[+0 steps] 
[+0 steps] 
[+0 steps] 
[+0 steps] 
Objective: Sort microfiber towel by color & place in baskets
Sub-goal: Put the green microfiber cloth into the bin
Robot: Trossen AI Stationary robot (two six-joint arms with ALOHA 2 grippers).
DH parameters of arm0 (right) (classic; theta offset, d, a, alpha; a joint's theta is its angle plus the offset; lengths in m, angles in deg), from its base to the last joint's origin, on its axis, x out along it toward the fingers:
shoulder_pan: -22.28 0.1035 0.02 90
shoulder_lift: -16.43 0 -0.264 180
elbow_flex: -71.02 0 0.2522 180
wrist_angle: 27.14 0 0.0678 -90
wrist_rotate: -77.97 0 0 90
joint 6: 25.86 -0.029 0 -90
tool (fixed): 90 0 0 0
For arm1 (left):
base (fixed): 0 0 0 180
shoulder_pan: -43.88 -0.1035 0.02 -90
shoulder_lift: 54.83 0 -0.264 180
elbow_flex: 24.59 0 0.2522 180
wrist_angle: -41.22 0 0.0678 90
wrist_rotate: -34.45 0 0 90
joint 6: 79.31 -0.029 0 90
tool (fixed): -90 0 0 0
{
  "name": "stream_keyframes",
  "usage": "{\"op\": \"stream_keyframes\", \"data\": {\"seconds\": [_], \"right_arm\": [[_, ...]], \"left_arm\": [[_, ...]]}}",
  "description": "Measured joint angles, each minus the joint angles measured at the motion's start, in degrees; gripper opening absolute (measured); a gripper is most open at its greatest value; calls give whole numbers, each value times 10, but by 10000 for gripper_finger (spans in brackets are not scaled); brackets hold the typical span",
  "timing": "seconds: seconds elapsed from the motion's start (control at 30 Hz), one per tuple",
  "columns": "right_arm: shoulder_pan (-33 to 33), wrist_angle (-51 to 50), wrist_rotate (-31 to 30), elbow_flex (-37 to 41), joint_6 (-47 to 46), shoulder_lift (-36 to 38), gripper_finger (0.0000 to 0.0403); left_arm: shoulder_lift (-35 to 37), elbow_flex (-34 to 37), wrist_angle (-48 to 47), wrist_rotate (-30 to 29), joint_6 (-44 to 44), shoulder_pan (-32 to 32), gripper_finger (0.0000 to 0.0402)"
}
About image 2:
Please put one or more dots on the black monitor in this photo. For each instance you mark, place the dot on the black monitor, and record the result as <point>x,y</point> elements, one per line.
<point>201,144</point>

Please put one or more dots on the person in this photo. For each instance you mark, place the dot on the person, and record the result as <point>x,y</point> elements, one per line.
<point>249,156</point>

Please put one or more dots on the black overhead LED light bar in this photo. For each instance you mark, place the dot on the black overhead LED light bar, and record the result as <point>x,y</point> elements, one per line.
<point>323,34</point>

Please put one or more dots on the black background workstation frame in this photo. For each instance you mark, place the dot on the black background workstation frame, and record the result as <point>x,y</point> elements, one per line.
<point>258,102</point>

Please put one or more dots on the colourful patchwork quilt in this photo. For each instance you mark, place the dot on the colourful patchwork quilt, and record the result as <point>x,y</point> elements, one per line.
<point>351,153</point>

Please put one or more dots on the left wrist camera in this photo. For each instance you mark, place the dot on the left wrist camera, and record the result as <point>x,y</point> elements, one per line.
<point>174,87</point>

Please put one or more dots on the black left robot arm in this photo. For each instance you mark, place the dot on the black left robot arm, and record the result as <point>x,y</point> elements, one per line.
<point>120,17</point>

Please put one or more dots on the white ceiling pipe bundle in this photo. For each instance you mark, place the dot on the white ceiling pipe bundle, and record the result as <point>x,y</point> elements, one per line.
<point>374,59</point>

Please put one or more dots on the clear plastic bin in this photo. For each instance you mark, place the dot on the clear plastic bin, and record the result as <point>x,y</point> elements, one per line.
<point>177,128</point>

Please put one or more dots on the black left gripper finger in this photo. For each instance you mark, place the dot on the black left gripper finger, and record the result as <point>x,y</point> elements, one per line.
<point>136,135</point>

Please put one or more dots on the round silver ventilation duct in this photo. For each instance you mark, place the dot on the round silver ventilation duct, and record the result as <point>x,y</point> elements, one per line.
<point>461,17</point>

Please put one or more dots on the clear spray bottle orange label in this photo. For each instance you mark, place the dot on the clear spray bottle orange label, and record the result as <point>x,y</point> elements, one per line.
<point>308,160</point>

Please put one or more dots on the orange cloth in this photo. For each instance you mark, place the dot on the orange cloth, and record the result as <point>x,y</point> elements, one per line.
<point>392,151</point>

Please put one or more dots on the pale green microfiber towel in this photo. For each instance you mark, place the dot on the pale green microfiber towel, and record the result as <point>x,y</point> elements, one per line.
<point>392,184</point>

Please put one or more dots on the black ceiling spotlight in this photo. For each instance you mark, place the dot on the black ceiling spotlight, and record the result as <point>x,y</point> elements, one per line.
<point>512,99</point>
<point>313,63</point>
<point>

-*-

WORK INSTRUCTION: Your answer should be a single number: the count of lines in the data that include the word "base".

SOLUTION FOR THIS PROBLEM: 2